Stuckey has the ball on top again. Greg Monroe and Wilcox post-up in the high-post. Stuckey decides to give the ball to Wilcox. If he had given it to Monroe I believe Ben Gordon would have finished the play. I like the set-up of this play especially. Gordon and Daye stand in the corner. They are not an immediate threat out there, but just by being there, the help defender, in this case Wesley Johnson, cannot play as much help defense without leaving a deadly shooter wide open.
Stuckey runs down and sets a back-screen for Daye on Anthony Tolliver. Daye acts as if he was going straight to the middle, then goes baseline for the backdoor cut. Tolliver, caught off-guard, gets screened by the much smaller Stuckey and Daye has a lay-up.
Those were three ways Daye can be transformed into a prolific scorer. He is very good at reading screens and knocking down jumpers. He knows his game at this point in his career and Detroit can build on that. What I was particularly impressed about was Daye’s ability to pass the basketball. I made a compilation of all of his field goals and assisted field goals last night and you will see how smart his passes can be.
He passes up good looks in order to give his teammates great looks. Stuckey’s ability to set picks as a guard with his wide frame is really underestimated by fans. He can still help the Pistons going forward, he just needs to work on his decision making.

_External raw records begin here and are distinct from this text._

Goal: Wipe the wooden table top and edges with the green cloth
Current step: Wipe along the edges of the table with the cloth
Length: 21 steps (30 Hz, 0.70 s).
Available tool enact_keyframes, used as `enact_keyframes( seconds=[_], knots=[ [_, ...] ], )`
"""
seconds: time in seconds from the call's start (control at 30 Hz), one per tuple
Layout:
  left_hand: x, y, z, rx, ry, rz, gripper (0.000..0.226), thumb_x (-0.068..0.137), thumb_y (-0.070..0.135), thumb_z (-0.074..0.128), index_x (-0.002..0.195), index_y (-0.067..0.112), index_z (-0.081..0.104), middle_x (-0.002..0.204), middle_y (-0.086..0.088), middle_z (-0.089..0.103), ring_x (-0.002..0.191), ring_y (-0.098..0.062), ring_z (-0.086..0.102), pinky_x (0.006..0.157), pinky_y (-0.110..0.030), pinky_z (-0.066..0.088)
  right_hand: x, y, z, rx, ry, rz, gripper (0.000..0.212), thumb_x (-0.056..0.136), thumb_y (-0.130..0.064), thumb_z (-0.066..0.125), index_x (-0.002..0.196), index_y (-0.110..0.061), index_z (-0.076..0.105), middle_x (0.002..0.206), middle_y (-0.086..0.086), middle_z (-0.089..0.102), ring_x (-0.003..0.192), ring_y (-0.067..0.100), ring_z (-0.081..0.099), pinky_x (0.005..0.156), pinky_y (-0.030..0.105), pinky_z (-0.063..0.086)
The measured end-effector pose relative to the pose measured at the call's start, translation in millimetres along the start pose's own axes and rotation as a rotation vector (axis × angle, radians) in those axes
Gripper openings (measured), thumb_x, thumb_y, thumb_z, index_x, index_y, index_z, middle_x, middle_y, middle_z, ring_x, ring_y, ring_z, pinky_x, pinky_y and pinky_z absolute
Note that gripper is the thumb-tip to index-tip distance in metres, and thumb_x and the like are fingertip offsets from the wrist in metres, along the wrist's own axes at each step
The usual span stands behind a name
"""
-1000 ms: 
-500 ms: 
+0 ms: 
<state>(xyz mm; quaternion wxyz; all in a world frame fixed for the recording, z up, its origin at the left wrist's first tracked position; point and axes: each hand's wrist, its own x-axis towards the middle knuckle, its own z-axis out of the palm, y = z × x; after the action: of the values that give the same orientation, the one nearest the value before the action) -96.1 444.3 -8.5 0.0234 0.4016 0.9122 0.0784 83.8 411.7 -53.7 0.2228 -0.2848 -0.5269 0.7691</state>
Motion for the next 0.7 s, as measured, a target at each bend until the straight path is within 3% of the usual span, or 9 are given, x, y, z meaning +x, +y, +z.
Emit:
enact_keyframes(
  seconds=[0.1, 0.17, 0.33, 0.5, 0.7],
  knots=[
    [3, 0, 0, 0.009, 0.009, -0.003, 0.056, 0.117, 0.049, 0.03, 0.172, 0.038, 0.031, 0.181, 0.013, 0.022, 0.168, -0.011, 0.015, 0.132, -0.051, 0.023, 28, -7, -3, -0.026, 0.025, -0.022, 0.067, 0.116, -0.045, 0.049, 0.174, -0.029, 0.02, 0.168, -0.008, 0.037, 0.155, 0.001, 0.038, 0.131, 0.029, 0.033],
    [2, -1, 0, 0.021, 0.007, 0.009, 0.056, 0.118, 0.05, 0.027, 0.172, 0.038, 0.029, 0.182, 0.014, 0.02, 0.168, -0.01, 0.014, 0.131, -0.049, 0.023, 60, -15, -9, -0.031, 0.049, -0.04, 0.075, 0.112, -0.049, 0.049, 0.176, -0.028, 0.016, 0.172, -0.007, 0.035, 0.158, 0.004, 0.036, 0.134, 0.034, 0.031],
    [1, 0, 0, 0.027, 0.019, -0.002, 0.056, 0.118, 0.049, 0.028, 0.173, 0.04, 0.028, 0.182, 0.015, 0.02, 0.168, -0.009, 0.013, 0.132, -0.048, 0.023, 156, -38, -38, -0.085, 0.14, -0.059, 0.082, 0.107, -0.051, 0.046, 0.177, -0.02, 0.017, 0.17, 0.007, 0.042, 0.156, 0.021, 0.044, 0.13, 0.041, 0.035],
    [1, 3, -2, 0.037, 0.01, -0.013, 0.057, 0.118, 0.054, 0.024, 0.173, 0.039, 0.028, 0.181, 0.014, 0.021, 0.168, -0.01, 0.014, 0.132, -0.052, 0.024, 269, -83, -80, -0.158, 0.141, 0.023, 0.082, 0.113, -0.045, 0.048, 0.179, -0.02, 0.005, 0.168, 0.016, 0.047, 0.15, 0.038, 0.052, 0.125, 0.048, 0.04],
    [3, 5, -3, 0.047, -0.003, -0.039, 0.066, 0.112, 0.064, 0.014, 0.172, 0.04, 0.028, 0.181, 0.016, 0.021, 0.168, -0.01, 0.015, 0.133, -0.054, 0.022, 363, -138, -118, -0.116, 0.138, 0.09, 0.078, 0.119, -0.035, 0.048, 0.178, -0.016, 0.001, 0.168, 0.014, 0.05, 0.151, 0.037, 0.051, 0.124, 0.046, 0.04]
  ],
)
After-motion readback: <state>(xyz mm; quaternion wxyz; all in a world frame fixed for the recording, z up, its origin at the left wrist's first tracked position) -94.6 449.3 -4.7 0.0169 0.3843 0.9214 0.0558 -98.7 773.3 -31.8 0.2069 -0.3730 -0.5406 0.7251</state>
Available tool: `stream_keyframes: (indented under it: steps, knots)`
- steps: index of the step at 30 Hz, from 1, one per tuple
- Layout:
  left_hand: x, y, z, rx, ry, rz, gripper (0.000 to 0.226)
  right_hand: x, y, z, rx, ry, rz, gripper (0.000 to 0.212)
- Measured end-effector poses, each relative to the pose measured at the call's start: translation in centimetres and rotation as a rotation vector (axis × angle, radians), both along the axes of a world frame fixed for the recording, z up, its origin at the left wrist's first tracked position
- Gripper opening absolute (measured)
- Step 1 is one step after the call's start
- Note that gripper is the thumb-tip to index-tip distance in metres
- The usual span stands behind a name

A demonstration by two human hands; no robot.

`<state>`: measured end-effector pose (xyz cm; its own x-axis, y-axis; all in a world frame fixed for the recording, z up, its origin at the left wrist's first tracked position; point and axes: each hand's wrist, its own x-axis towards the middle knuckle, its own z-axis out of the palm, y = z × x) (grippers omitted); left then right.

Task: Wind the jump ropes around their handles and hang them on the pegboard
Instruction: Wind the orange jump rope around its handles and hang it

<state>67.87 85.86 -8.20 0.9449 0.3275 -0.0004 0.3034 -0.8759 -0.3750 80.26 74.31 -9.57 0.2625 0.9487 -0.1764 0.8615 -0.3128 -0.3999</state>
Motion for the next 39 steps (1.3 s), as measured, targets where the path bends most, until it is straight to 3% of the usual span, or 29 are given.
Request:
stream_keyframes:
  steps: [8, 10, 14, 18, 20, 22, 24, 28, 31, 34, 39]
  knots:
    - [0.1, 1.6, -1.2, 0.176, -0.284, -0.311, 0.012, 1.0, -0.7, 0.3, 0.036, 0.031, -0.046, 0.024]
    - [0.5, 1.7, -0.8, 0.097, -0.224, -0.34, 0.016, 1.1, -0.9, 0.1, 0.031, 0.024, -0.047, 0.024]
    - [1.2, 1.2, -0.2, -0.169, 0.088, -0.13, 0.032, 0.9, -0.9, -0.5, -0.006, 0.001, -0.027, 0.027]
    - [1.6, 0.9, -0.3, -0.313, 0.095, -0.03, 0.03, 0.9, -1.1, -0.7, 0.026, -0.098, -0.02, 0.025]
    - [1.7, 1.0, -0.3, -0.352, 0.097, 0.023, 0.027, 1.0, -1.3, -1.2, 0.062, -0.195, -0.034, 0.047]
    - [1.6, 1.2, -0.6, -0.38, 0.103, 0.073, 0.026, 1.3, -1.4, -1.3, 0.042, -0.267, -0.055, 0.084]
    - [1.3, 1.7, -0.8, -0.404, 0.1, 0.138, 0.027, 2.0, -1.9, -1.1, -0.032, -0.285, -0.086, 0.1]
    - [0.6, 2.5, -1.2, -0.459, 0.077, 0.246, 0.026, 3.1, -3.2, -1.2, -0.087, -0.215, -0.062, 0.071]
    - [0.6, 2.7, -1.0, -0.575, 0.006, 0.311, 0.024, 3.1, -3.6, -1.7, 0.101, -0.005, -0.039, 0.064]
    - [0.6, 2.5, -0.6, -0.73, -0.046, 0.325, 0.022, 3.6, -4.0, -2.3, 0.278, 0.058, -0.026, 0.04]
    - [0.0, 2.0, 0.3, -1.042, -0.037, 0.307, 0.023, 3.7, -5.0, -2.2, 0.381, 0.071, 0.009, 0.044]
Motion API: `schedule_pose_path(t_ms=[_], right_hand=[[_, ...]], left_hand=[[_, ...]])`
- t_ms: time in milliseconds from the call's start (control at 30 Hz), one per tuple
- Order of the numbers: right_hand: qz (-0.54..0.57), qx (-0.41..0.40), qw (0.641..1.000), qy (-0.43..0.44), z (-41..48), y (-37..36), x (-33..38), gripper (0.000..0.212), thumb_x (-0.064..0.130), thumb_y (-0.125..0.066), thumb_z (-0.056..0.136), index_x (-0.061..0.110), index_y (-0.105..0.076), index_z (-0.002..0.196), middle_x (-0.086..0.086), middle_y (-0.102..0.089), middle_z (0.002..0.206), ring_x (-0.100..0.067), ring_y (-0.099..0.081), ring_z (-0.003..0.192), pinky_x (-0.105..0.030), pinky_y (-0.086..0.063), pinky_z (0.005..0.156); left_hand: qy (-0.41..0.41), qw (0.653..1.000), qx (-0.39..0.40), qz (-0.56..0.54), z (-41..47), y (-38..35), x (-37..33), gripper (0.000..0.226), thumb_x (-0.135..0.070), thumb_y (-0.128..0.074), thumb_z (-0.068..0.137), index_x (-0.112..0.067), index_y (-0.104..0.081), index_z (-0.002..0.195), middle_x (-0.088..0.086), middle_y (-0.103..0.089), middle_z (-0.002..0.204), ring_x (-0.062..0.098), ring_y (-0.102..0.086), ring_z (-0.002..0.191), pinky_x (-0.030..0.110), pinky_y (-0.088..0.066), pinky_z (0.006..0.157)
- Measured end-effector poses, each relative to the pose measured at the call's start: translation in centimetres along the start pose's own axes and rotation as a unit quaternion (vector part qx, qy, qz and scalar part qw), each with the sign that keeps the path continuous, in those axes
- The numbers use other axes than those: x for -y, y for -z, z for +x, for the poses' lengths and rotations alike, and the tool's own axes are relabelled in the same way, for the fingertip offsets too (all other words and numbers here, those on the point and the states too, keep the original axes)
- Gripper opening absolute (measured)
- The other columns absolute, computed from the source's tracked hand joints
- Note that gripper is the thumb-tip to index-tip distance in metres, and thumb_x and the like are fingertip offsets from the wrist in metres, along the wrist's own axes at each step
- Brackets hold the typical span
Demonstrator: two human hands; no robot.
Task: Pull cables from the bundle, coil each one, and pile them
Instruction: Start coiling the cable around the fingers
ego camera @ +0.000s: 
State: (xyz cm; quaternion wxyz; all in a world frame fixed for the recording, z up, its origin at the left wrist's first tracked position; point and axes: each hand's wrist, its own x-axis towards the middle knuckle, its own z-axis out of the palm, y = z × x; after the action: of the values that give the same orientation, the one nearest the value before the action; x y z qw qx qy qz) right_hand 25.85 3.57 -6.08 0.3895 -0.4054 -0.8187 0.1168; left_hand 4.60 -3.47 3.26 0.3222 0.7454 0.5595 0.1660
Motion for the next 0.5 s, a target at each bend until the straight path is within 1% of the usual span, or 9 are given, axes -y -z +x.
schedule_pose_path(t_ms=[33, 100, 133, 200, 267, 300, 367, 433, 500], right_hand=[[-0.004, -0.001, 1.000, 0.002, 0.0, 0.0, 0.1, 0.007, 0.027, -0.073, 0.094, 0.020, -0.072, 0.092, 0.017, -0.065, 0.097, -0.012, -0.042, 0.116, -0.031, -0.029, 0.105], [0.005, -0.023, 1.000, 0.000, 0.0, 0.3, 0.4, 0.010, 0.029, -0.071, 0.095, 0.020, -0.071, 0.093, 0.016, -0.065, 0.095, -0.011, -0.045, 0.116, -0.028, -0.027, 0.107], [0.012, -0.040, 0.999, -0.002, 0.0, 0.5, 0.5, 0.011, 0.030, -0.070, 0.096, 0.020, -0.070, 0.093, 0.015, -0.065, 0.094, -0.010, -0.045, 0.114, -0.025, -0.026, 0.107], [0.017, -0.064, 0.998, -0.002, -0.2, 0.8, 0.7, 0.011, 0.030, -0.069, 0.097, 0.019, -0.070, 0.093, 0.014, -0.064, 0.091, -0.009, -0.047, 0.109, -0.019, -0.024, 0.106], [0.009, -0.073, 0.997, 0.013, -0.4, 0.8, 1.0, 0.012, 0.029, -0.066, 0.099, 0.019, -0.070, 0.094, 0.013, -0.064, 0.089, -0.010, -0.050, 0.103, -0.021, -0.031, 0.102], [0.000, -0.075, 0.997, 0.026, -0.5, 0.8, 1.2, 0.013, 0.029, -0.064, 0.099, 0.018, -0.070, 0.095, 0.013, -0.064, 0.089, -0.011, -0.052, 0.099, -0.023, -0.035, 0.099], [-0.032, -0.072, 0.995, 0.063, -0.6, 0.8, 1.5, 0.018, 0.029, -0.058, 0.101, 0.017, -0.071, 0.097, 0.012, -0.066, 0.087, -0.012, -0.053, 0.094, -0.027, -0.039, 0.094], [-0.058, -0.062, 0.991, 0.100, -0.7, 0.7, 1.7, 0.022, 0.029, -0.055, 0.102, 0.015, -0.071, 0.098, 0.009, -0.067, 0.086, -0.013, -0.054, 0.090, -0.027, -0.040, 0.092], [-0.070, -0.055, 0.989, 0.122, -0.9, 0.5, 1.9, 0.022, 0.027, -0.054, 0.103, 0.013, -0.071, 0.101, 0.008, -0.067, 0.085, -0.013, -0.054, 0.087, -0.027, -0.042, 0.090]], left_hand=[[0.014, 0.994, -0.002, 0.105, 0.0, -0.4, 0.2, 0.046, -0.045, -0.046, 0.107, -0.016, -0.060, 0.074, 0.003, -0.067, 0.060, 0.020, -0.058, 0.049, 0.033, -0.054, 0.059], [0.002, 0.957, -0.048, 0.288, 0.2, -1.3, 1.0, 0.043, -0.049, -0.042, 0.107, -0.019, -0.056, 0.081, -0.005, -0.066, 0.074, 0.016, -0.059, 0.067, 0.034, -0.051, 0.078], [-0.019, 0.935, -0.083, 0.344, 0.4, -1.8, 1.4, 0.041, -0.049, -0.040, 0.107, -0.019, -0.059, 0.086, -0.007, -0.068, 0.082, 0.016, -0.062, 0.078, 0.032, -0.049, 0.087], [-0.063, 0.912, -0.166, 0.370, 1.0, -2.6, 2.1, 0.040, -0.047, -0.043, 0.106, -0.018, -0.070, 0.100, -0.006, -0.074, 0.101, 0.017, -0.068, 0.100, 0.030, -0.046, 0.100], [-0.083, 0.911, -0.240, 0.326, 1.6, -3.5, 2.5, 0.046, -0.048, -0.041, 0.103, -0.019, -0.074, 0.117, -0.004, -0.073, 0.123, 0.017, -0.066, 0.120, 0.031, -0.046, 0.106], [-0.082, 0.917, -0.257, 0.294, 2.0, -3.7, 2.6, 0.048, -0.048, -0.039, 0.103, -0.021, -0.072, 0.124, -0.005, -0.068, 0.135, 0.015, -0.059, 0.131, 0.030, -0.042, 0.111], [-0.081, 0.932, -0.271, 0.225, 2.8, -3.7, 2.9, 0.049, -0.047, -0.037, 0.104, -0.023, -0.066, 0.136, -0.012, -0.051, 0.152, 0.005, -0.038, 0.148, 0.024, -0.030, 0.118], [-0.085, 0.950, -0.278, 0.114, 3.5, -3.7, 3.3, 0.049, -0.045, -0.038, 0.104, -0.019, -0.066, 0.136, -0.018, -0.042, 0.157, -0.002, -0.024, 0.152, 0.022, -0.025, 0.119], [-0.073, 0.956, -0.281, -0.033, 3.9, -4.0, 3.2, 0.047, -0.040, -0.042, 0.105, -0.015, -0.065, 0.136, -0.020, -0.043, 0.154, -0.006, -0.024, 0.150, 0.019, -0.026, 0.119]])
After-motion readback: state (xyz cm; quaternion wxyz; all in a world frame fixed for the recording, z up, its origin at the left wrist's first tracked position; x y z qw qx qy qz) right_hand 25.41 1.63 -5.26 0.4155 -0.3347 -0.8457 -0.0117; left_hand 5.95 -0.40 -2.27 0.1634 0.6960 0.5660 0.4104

I think Daye’s progress makes life a bit more difficult for Joe Dumars. Dumars would like to keep Tayshaun Prince around, Daye cannot develop into a good Small Forward with Prince around. I don’t see Daye as a starter, but when Jerebko returns, playing time will be scarce. I don’t know if Prince intends to re-sign with the Pistons, but if he does, Daye is trouble. Going into the future, we cannot rely on Prince, so why not start with the future now?